In 1919, nine-year-old Raymond Robinson was elecrocuted and severely burnt by a loose powerline, causing severe disfigurement. He lost his eyes, nose, and right arm. He became an urban legend over the years because of his late night walks on a quiet stretch of route 351. His story lives on as the legend of the green man.

==Preservation==
Car 115 avoided being burnt when the line closed as it had mechanical problems and had been abandoned where it failed. It became a roadside diner, The Dew Drop Inn, a role it maintained until being extracted from what was now a large restaurant and recovered to the Pennsylvania Trolley Museum where it awaits restoration. In this way it avoided being burnt twice, as the inn was destroyed by fire in 1995. In addition to this car the museum also has the original Harmony dispatch board and a shelter from both the Harmony and Butler lines.

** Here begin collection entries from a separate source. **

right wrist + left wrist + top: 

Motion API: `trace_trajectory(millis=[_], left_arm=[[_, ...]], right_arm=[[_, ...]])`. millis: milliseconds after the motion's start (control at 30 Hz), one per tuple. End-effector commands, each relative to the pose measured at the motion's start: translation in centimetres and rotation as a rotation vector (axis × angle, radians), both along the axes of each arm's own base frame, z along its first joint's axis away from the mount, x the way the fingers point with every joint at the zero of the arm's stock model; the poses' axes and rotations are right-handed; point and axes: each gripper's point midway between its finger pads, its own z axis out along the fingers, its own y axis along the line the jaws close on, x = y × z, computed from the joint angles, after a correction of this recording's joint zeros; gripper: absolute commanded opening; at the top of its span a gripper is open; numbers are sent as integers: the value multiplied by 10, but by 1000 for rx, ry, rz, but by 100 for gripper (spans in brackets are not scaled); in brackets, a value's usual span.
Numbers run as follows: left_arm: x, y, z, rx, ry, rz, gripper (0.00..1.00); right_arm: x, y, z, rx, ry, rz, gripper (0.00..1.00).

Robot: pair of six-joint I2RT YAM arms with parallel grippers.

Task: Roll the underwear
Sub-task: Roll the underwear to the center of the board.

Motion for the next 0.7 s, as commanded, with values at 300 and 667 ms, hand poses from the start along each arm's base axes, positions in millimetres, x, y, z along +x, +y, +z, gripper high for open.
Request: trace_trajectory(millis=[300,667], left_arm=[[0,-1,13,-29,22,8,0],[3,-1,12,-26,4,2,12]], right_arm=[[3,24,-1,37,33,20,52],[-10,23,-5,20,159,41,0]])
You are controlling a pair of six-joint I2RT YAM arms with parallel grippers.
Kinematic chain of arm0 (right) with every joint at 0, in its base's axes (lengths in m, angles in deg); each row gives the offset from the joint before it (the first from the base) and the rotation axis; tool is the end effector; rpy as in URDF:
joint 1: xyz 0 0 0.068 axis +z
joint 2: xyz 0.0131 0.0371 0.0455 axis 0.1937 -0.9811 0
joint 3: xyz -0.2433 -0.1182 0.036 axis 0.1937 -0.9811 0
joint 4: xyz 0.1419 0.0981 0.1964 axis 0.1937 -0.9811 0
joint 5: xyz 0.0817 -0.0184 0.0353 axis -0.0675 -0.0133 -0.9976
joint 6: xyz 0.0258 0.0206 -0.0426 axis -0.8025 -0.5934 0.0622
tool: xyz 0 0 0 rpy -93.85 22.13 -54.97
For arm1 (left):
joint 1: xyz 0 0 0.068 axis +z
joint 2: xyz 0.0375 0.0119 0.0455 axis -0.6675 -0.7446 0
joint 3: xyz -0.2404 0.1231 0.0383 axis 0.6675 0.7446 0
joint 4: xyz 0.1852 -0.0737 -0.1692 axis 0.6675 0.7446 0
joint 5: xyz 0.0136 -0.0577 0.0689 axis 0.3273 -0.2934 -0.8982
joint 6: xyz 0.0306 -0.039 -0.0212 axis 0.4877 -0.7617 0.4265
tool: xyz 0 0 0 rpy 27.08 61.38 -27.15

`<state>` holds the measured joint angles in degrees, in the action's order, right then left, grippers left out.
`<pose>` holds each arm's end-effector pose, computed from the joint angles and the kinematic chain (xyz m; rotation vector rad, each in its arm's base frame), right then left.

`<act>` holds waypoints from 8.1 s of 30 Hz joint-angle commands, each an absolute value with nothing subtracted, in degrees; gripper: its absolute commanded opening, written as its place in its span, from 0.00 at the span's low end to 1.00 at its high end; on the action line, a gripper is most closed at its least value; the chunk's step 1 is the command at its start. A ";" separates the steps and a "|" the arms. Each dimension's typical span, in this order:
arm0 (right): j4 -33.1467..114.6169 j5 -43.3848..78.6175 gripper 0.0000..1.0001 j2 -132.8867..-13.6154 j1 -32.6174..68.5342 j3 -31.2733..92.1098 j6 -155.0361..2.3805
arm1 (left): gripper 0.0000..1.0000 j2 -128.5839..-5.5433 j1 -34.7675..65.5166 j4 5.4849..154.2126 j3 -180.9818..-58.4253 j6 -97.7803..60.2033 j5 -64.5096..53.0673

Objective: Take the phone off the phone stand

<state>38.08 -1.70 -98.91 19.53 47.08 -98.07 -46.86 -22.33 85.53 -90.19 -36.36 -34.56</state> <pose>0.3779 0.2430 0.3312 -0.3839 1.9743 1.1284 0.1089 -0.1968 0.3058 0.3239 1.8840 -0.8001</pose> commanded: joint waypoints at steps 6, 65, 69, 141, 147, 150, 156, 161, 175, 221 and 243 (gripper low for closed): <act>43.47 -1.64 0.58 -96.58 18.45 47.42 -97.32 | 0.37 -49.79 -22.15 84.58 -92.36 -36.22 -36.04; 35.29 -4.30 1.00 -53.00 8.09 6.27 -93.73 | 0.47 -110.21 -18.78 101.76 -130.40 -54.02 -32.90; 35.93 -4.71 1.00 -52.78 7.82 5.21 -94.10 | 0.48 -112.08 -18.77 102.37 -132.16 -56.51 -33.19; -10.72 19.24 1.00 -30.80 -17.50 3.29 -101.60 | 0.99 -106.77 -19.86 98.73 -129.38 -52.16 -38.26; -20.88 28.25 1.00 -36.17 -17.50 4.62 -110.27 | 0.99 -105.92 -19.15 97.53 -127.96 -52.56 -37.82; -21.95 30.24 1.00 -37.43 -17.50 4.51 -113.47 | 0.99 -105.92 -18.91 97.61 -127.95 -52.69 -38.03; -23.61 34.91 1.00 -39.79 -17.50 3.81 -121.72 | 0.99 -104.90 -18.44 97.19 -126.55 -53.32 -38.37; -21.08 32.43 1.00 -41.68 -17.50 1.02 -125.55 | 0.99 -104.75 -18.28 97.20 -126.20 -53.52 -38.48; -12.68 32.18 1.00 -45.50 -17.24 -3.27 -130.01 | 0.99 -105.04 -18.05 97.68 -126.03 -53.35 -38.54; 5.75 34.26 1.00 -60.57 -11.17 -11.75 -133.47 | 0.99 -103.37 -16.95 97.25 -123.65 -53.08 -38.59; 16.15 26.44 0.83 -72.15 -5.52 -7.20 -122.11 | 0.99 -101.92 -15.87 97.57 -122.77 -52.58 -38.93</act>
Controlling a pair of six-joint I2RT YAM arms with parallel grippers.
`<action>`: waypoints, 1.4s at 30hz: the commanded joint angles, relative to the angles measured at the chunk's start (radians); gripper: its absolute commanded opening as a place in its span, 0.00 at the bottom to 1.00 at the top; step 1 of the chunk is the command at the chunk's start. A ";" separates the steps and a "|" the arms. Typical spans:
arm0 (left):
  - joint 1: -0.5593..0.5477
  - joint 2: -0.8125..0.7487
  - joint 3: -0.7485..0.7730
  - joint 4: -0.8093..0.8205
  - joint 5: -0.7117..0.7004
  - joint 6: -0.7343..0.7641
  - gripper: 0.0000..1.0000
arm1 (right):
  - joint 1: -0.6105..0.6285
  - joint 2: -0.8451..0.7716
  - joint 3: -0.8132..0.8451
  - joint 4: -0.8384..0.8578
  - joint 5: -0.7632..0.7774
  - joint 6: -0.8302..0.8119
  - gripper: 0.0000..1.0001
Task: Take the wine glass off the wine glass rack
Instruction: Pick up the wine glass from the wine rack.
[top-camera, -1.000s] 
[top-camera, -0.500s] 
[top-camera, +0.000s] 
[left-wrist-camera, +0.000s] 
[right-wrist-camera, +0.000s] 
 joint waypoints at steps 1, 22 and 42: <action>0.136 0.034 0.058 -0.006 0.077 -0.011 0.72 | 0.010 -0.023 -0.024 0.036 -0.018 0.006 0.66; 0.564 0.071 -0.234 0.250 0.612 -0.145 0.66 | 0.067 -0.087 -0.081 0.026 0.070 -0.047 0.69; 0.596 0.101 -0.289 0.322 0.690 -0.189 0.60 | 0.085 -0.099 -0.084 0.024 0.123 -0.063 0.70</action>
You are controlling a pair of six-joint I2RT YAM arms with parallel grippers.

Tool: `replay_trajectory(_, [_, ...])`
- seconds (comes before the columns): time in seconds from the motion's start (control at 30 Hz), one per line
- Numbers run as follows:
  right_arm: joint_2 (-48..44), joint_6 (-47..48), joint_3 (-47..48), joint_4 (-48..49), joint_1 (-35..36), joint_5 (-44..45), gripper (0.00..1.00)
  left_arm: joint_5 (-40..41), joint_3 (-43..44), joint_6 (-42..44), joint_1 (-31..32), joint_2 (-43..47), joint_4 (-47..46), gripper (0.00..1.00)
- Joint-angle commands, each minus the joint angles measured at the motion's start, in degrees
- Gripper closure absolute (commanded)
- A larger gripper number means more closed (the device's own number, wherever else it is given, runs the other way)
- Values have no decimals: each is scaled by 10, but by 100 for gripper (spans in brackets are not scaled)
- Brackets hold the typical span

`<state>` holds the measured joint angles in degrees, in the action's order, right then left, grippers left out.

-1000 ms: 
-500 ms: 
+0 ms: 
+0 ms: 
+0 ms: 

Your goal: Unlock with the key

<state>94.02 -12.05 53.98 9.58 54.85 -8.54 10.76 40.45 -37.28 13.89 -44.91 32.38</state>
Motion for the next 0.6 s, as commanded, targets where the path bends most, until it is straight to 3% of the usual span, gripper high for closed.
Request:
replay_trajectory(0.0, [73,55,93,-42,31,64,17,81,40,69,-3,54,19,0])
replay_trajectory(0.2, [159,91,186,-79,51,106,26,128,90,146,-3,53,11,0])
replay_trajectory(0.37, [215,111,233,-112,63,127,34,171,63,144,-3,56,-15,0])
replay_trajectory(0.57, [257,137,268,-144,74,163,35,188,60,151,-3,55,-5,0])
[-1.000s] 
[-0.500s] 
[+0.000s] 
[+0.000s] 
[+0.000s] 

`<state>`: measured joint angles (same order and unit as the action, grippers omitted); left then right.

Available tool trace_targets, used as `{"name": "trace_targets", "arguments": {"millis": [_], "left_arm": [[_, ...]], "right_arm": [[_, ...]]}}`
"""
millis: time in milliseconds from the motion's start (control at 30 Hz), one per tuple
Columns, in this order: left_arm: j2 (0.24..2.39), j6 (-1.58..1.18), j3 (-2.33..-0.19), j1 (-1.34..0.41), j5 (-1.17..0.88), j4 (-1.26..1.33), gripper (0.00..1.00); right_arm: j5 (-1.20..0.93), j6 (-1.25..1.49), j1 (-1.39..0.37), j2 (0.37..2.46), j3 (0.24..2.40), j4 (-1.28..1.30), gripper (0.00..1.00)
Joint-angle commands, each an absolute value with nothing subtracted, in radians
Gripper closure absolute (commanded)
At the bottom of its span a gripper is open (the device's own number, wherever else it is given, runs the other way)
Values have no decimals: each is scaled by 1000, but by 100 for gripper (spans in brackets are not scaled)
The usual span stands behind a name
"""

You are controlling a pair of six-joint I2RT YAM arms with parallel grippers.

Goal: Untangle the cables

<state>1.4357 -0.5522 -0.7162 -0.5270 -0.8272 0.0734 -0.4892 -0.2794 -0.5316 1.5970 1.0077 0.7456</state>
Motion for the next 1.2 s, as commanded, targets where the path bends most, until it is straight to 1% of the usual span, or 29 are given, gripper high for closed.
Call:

The station building in Ellwood City was retained as commercial premises. In 2007 it reopened as a doughnut shop and was renamed Ellwood Station as a reference to its origin. Rails remain in situ under part of the building.

Koppel Bridge, which was built for the Beaver Valley extension in 1915 still exists and carries PA 351 over the Beaver River between Ellwood City and Koppel.